Putin’s war on the liberal order

Francis Fukuyama in the Financial Times (photo by Harry Mitchell):

Liberalism is a doctrine, first enunciated in the 17th century, that seeks to control violence by lowering the sights of politics. It recognises that people will not agree on the most important things — such as which religion to follow — but that they need to tolerate fellow citizens with views different from their own.

It does this by respecting the equal rights and dignity of individuals, through a rule of law and constitutional government that checks and balances the powers of modern states. Among those rights are the rights to own property and to transact freely, which is why classical liberalism was strongly associated with high levels of economic growth and prosperity in the modern world. In addition, classical liberalism was typically associated with modern natural science, and the view that science could help us to understand and manipulate the external world to our own benefit.

Many of those foundations are now under attack. Populist conservatives intensely resent the open and diverse culture that thrives in liberal societies, and they long for a time when everyone professed the same religion and shared the same ethnicity.
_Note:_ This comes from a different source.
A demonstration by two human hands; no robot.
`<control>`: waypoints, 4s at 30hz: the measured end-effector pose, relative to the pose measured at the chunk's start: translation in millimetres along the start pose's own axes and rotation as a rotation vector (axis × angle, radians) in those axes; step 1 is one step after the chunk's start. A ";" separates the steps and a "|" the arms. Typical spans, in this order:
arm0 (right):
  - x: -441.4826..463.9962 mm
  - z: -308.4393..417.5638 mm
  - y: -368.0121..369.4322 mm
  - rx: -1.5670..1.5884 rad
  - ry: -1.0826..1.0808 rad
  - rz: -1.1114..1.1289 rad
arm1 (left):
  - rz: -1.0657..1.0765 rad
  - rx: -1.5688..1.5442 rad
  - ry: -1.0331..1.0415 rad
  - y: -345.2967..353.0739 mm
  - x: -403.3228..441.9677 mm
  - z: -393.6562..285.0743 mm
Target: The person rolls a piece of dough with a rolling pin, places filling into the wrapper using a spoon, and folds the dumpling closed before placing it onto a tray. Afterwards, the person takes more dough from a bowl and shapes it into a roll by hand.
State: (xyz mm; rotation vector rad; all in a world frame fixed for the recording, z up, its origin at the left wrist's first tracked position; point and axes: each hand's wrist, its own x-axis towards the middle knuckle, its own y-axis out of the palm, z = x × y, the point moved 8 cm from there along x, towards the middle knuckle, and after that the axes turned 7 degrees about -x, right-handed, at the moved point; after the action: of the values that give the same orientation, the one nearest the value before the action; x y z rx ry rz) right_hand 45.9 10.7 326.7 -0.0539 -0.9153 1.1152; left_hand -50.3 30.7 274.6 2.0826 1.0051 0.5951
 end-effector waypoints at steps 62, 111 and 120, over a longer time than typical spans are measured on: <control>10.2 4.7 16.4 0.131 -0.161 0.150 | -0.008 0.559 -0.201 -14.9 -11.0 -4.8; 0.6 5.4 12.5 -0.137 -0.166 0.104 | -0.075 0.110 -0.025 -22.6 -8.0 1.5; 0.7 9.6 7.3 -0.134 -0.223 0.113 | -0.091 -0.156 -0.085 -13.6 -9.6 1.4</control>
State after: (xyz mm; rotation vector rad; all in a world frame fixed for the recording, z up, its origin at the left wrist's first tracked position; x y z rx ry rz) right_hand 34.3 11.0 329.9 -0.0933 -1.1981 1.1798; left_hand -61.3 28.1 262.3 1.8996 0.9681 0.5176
The liberal India of Gandhi and Nehru is being turned into an intolerant Hindu state by Narendra Modi, India’s prime minister; meanwhile in the US, white nationalism is openly celebrated within parts of the Republican party. Populists chafe at the restrictions imposed by law and constitutions: Donald Trump refused to accept the verdict of the 2020 election, and a violent mob tried to overturn it directly by storming the Capitol. Republicans, rather than condemning this power grab, have largely lined up behind Trump’s big lie.

More here.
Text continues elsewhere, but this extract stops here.